Грей стоял с ним лицом к лицу.
— Слушайте, вы не можете судить о Зелле по мужчинам в её жизни. Вы просто не можете этого делать.
— Неужели?
— У неё... другие жизненные установки. У неё бывают любовные связи. Она оказывается втянутой в истории, но Бога ради, это не значит, что она шпионка.
Саузерленд подошёл и встал рядом с Греем, оба глядели на лужу застоявшейся воды, заполненную сорняками и гниющими клубнями.
— Послушайте меня, Ники. Её имя есть у германцев в списках в Амстердаме.
— Уходите, Мартин.
— Ники, я вам не лгу. Они купили её за двадцать тысяч франков.
— Оставьте меня в покое.
— Офицер, дающий ей задания, опытный человек, Карл Крамер. Он платит ей по представлении документов.
— Я сказал, оставьте меня в покое.
Днём они опять пошли вместе, сначала в решетчатый летний дом, затем по ближней дорожке, сквозь заброшенный кустарник и высокую траву. Между лаврами и оградой кто-то насадил огород, но поздние заморозки заставили стебли почернеть.
— Я должен быть искренним с вами, — начал Саузерленд. — Если бы это было только моё дело, я бы, возможно, забросил его. Хорошо, она заигрывает с немцами — едва ли это представляет существенную угрозу. Вот так я склонен рассматривать это. Однако есть те, кто смотрит на дело иначе.
Грей бросил на него взгляд:
— Вы говорите о Чарльзе Данбаре, Мартин? О нём идёт речь?
Саузерленд вздохнул.
— Да, это действительно обескураживает. Я завербовал человека, а теперь он, по существу, устраивает спектакль с этой кампанией против Маты Хари. Хотя то, как он перехватил вожжи, достаточно умно. Более или менее перехитрил Четвёртый этаж, заручившись поддержкой французов.

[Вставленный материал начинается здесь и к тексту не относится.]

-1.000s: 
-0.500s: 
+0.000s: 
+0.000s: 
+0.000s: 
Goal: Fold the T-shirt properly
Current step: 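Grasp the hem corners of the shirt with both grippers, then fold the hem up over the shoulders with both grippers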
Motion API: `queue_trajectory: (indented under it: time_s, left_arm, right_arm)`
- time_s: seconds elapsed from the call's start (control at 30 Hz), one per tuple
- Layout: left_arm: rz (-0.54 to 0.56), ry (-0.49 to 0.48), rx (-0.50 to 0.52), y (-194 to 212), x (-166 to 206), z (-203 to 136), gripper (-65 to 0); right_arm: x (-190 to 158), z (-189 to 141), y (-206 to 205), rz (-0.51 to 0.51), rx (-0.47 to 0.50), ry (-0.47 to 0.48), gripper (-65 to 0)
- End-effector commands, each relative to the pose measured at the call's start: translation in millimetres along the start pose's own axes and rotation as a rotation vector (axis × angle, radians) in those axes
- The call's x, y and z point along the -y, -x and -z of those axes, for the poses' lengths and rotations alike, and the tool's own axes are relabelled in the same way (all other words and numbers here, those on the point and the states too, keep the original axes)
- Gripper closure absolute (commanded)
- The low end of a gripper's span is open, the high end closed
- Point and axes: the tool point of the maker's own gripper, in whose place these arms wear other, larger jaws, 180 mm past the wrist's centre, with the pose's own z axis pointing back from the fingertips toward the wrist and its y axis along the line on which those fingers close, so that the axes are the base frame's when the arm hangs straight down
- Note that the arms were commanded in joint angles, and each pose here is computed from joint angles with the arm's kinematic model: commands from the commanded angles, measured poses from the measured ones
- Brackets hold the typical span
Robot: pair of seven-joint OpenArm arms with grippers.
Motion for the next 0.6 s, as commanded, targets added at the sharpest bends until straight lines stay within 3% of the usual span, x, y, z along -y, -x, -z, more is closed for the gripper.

И как только в игру вступили французы... всё стало расти, будто снежный ком.
— Какой дьявол заставляет думать, что я соглашусь с существованием этого... кем бы он ни был, этого «шпиона-невидимки», которого вы подразумеваете?
— Слушайте, Ники, всё уже устроено. Если не вы, тогда, боюсь, кто-то другой. Вы не считаете, что у неё появится больше шансов, если она будет с вами? И помните, как ни трудно вам это признать, но она просто может быть виновной... и даже вы, с вашими чувствами, не сможете этим пренебречь...
Грей провёл рукой по губам — всё ещё пахнут бездымным порохом.
— Хорошо, Мартин, что делать?
— Вы наблюдаете за ней. Вы приобретаете её доверие в той степени, в которой считаете нужным, и следите за ней, пока не узнаете точно, кто ею управляет, если кто-то управляет, разумеется.
— А что я ей скажу?
— О, я думаю, это вам решать...
— Как я объясню ей, что я не на фронте?
— Скажите, что немного глотнули газа или что-то в этом роде.
— А если она почует во мне доносчика?
Саузерленд заколебался, изучая веточку, которую случайно обломил:
— Что ж, и верно, задача. Полагаю, она верит вам, не так ли? Вы прежде всего, в отличие от прочих, всегда оставались её другом.
— Да и сейчас им являюсь...
— Сделайте ей лучше, Ники, убедите работать на нашей стороне, и я устрою так, чтобы она ускользнула через заднюю дверь. Достаточно честно?
Они пошли, огибая зеркальный пруд и грядки заброшенных роз. Впереди лежала тенистая поляна, заросшая пастушьей сумкой и огнецветом. В другой жизни — какой она казалась сейчас — Грей часами мог делать наброски этих долго не увядающих цветов, чтобы уловить их вневременность.